> [Exercise material]
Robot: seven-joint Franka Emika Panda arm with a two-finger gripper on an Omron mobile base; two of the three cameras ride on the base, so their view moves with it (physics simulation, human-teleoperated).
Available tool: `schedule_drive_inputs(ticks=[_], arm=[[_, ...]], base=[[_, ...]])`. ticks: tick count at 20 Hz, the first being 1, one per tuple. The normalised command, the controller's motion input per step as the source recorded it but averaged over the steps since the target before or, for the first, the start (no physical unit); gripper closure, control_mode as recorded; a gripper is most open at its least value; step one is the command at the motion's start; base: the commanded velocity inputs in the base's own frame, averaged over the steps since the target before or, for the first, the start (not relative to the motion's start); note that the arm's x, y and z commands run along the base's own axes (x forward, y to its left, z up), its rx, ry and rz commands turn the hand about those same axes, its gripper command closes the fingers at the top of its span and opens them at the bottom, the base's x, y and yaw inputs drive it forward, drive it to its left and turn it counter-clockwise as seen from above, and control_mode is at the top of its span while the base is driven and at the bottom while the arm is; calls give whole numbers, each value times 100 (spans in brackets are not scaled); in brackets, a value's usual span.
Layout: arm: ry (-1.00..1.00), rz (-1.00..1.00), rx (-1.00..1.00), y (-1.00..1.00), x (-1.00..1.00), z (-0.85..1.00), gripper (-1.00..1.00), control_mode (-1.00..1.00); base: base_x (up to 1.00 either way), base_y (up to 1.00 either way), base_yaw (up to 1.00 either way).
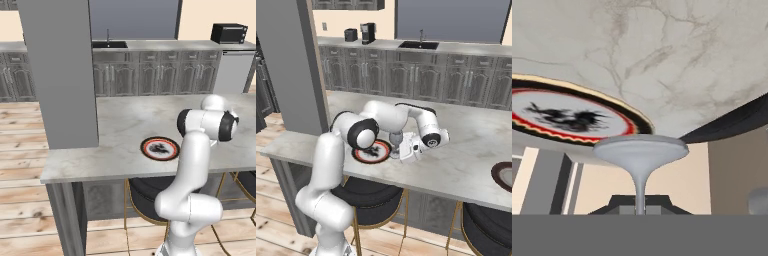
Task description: Retrieve the wine glasses from the counter and place one next to each plate.
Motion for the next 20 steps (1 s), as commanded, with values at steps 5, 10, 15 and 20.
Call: schedule_drive_inputs(ticks=[5,10,15,20], arm=[[0,1,0,-16,15,-15,100,-100],[0,1,0,-9,12,-17,100,-100],[1,0,0,0,25,-19,100,-100],[1,0,0,0,25,-17,100,-100]], base=[[0,0,0],[0,0,0],[0,0,0],[0,0,0]])
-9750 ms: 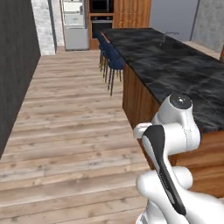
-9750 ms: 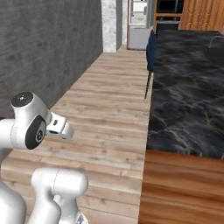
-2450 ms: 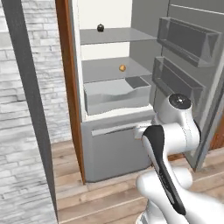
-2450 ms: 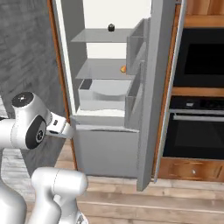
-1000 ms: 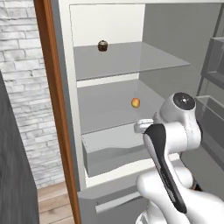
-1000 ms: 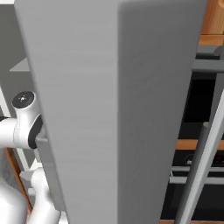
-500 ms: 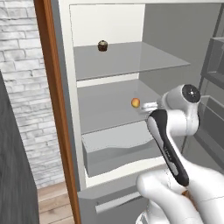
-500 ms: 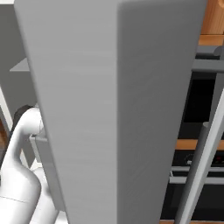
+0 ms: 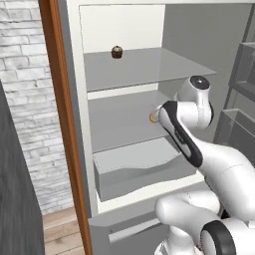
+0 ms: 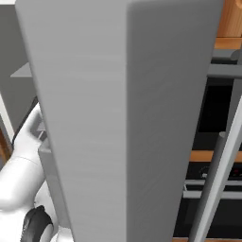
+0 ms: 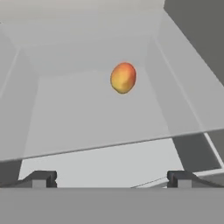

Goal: Pick the peach and mango from the fridge and place them on the plate next to the blender to make a fruit smoothie.

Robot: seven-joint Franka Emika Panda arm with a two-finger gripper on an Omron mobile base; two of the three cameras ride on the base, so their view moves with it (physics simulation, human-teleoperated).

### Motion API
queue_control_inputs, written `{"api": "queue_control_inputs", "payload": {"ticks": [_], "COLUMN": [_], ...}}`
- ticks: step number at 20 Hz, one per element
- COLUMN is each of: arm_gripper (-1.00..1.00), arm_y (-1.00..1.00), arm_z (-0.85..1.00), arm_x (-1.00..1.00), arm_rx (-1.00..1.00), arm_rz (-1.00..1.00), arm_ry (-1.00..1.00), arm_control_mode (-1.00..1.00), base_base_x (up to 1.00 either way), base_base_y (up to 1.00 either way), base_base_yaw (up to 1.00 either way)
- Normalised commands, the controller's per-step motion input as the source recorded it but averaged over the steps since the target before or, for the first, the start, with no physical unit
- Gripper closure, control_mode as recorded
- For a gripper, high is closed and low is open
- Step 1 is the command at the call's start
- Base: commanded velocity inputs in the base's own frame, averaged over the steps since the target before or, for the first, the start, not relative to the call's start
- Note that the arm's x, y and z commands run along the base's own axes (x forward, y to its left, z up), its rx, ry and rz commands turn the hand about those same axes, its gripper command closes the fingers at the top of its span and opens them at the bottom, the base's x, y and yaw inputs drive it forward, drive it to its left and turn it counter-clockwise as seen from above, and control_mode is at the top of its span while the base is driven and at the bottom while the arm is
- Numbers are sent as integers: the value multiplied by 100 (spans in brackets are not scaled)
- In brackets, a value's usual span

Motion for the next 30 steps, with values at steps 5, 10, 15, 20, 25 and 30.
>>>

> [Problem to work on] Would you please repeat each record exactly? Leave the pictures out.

> [Result of the exercise]
Robot: seven-joint Franka Emika Panda arm with a two-finger gripper on an Omron mobile base; two of the three cameras ride on the base, so their view moves with it (physics simulation, human-teleoperated).
Available tool: `schedule_drive_inputs(ticks=[_], arm=[[_, ...]], base=[[_, ...]])`. ticks: tick count at 20 Hz, the first being 1, one per tuple. The normalised command, the controller's motion input per step as the source recorded it but averaged over the steps since the target before or, for the first, the start (no physical unit); gripper closure, control_mode as recorded; a gripper is most open at its least value; step one is the command at the motion's start; base: the commanded velocity inputs in the base's own frame, averaged over the steps since the target before or, for the first, the start (not relative to the motion's start); note that the arm's x, y and z commands run along the base's own axes (x forward, y to its left, z up), its rx, ry and rz commands turn the hand about those same axes, its gripper command closes the fingers at the top of its span and opens them at the bottom, the base's x, y and yaw inputs drive it forward, drive it to its left and turn it counter-clockwise as seen from above, and control_mode is at the top of its span while the base is driven and at the bottom while the arm is; calls give whole numbers, each value times 100 (spans in brackets are not scaled); in brackets, a value's usual span.
Layout: arm: ry (-1.00..1.00), rz (-1.00..1.00), rx (-1.00..1.00), y (-1.00..1.00), x (-1.00..1.00), z (-0.85..1.00), gripper (-1.00..1.00), control_mode (-1.00..1.00); base: base_x (up to 1.00 either way), base_y (up to 1.00 either way), base_yaw (up to 1.00 either way).
Task description: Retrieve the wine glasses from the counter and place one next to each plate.
Motion for the next 20 steps (1 s), as commanded, with values at steps 5, 10, 15 and 20.
Call: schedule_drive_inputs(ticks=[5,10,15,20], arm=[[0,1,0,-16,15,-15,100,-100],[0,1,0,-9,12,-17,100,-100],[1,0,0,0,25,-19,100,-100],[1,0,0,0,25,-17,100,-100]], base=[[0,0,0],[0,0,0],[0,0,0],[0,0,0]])
-9750 ms: 
-9750 ms: 
-2450 ms: 
-2450 ms: 
-1000 ms: 
-1000 ms: 
-500 ms: 
-500 ms: 
+0 ms: 
+0 ms: 
+0 ms: 

Goal: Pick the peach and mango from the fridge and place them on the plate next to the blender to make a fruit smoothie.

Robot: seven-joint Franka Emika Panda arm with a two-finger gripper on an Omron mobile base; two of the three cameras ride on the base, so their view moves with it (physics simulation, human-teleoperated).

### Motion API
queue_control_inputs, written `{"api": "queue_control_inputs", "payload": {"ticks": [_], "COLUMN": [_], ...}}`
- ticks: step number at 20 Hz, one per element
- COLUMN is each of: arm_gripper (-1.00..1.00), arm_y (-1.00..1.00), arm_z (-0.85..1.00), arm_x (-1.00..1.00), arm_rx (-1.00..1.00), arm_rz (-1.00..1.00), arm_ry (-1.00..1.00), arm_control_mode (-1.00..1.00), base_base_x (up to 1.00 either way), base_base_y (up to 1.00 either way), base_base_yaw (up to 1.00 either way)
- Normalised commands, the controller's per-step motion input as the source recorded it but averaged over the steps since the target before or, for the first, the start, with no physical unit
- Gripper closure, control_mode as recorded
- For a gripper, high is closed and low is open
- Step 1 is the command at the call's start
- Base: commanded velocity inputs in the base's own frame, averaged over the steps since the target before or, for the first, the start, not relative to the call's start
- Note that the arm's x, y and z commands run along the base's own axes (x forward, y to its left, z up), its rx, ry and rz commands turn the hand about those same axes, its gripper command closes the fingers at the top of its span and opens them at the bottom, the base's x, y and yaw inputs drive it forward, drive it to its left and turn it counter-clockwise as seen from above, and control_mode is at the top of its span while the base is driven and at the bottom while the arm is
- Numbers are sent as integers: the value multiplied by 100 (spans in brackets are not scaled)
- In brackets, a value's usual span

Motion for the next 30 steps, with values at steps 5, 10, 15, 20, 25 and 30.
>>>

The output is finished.